In the Worlds article, my primary goal was to convince readers
that a definition of modality in terms of laws and facts is
more fruitful than a definition in terms of possible worlds.

The final paragraph of that article summarizes what I was trying
to show.  (See below.)  What Peirce himself said about modality
and his Gamma graphs is fragmentary, and I don't claim to know
what he would have said in answer to your questions.

JLRC
Can you provide the names of the four subdivisions of the universe
of actualities?

Since Peirce didn't attach any names to those subdivisions, I won't
attempt to do so.  Don Roberts reproduced Peirce's diagram on p. 94
of his book on existential graphs.  But he doesn't name them either.

But by analogy with the labels Peirce assigned to the subdivisions
of possibilities and necessities, I would guess that the 3rd and 4th
subdivisions of actualities would represent something actual with
respect to an observer or to some other person.  Peirce may have had
some ideas in mind, but hadn't made a final decision.

AvB
I would say...

Maybe.  But these are issues for which we could benefit from
more easily accessible resources -- such as well organized
and cross referenced transcriptions of all of Peirce's MSS.

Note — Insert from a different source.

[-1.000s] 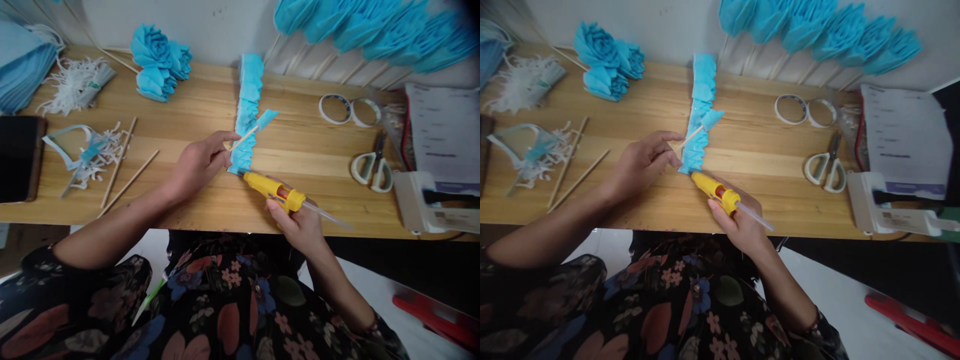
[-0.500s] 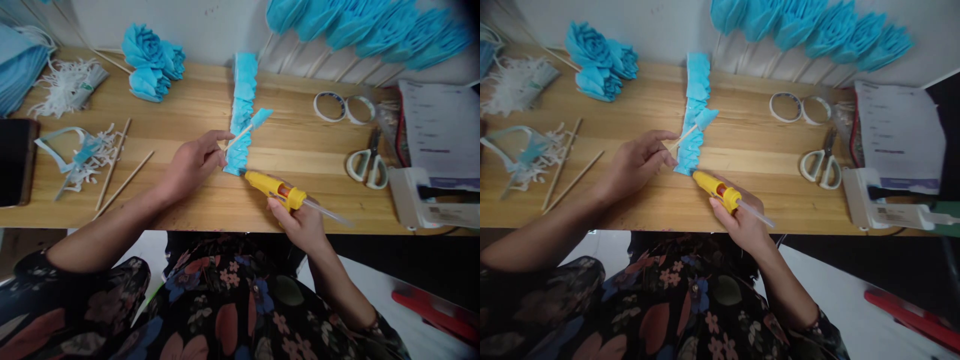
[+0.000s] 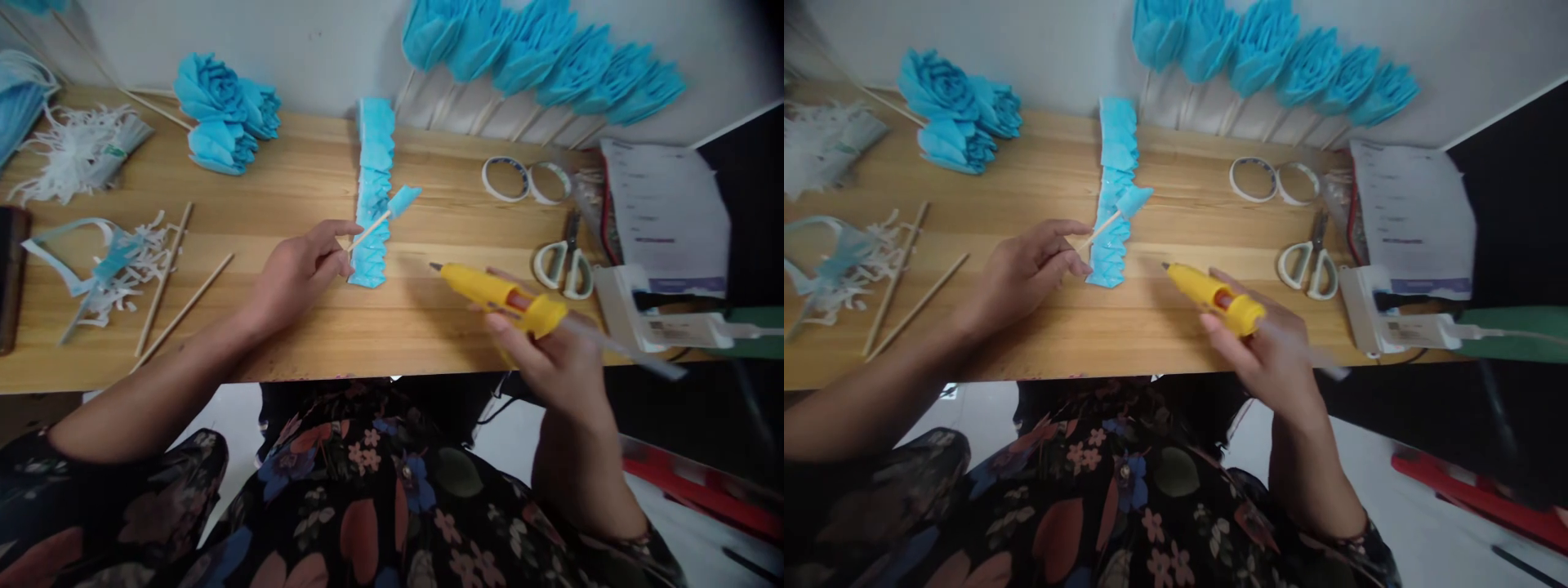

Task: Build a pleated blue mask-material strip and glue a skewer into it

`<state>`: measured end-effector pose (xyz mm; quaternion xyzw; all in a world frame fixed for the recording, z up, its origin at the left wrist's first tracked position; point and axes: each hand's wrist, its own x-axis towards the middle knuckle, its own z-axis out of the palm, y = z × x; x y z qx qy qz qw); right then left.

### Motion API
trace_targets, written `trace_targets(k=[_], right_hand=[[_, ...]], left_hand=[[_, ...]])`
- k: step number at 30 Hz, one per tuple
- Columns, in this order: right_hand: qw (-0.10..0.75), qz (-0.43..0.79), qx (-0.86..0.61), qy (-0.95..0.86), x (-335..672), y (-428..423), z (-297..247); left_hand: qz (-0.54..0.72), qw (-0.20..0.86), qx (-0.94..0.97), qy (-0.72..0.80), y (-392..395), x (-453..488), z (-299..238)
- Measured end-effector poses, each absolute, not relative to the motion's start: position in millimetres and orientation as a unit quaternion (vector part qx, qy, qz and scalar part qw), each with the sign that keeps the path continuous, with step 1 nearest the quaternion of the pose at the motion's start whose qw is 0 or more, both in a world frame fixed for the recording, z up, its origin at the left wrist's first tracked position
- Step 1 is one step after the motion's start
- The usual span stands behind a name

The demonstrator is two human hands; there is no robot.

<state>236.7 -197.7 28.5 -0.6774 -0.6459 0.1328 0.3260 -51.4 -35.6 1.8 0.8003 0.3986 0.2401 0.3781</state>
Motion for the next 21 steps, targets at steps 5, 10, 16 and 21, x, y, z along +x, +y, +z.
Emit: trace_targets(k=[5,10,16,21], right_hand=[[0.528,0.283,-0.733,-0.322,278.2,-167.7,5.1],[0.582,0.351,-0.708,-0.193,291.8,-120.0,-7.7],[0.573,0.404,-0.671,-0.242,300.6,-101.4,-12.0],[0.557,0.274,-0.714,-0.323,309.4,-134.6,-20.4]], left_hand=[[0.27,0.395,0.788,0.388,-32.2,-54.3,-3.4],[0.359,0.433,0.747,0.355,-24.3,-58.7,-14.9],[0.402,0.423,0.741,0.333,-16.3,-64.2,-25.7],[0.421,0.407,0.743,0.325,-14.9,-67.3,-22.9]])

It would also be useful to have all of the MSS cross linked
to everything that any and all Peirce scholars have written
about any or all the MSS.

John
____________________________________________________________________

From the final paragraph of http://jfsowa.com/pubs/worlds.pdf

The combination of semiotics with Dunn's semantics of laws and facts provides a theoretical foundation for modality and intentionality that captures more of the intended interpretation than a undefinable relation R over an undefined set W. An important promise of this combination is the ability to support multimodal reasoning as a kind of metalevel reasoning about the source of the laws and facts. Instead of complex axioms for each mode with even more complex interactions between modes, it enables the laws to be partitioned in a hierarchy that represents grades of necessity or levels of entrenchment: logical, physical, economic, legal, social, cultural, or personal (Sowa 2003). Exploring the full implications of Peirce's semiotics is far beyond the scope of this article, but the outline presented here suggests a wealth of resources waiting to be developed.